Attackers used the infamous SpyEye Trojan to target Verizon’s online billing page for nearly a week earlier this month, trying to nab users’ sensitive personal and financial information, researchers say.
The Trojan used a method of attack known as HTML injection to modify the pages presented in a victim’s browser. The malware waits for Verizon customers to login to their online billing page and then injects a convincing replica page requesting credit card related data. As the victim is already logged in they have no reason to suspect foul play, according to a blog post by Trusteer CTO Amit Kiein.
Specifically, SpyEye is attempting to capture the names, addresses, phone types and numbers, email addresses, countries of citizenship, Social Security numbers, dates of birth, mother’s maiden names, card numbers, expiration dates, and CVVs of its victims.
A spokesman for Verizon stressed that the company’s site was not infected by the Trojan; instead it was the users’ PCs that were infected by SpyEye, which was simply waiting for the users to visit specific sites including the Verizon’s.

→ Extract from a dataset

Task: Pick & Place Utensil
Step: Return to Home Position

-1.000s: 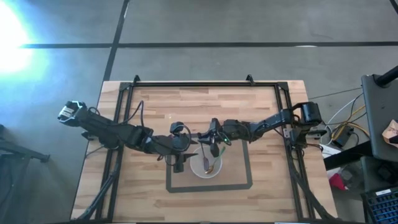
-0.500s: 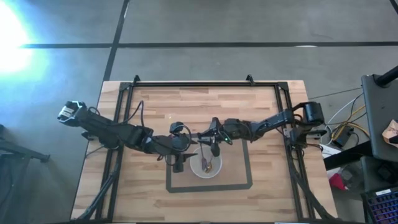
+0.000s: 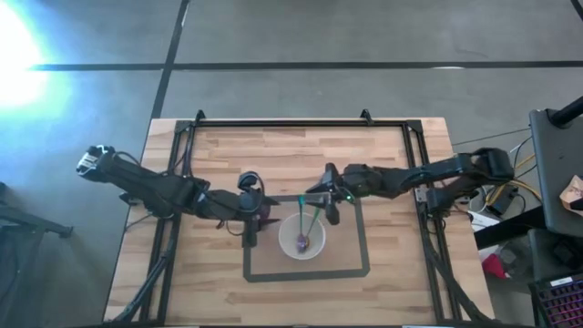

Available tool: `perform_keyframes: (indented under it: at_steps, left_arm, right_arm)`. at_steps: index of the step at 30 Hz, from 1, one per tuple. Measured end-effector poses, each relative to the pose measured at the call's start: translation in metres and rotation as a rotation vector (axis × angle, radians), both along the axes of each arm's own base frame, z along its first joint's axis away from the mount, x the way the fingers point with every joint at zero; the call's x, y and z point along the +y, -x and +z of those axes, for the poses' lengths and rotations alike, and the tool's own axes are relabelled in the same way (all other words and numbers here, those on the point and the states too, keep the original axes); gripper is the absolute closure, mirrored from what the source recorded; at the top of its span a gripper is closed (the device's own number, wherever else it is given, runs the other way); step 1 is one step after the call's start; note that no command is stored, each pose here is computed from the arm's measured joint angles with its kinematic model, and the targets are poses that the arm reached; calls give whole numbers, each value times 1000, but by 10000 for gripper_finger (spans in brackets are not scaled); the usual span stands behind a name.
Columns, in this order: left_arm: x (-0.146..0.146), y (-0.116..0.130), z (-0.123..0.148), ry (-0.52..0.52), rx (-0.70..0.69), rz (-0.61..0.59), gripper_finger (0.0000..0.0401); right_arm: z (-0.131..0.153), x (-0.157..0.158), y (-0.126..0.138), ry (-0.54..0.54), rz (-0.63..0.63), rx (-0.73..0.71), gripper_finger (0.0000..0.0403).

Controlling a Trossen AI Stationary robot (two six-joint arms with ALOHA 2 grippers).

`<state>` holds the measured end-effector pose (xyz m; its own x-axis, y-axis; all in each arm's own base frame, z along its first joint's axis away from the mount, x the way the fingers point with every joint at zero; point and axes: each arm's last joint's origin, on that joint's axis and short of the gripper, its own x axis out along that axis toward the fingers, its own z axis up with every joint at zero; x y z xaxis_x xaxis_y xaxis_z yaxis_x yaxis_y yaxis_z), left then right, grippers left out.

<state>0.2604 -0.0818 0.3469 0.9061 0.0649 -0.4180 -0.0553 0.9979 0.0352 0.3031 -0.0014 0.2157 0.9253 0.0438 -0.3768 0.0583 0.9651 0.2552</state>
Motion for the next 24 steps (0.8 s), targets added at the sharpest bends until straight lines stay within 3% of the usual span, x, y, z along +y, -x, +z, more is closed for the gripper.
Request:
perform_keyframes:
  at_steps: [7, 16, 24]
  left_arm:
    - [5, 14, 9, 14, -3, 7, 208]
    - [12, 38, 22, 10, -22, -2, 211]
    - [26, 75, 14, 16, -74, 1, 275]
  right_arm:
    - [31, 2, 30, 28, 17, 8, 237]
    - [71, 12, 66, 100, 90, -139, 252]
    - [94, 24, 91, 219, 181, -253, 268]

“No Verizon sites were infected, hacked or otherwise compromised. Again, no Verizon store or repository of Verizon consumer information has been compromised in any way. Instead, end users whose PCs are infected with SpyEye and who type credit card or other similar information on those infected PCs may have had that personal information stolen by cyber criminals because those users’ computers are infected and thus compromised. There are no silver bullets, but common anti-virus software like Symantec and McAfee can detect and protect PCs from most SpyEye infections as well as from infection by other malicious code,” Alberto Canal of Verizon said in an email statement.
These sorts of attack aren’t necessarily new, but according to Trusteer, they are indicative of a shift away from those that target individuals to steal their user names and passwords. More and more, attackers are targeting consumer machines, call center computers, or point of sale systems, in order to steal payment and credit card data that they then use to “commit non card present fraud.”
This trend exposes a major flaw in Payment Card Industry Data Security Standards. According to Klein, these standards only require that endpoints run AV software, but Klein recommends that enterprises should consider implementing end-user education and browser based security tools to supplement back end risk and fraud management systems.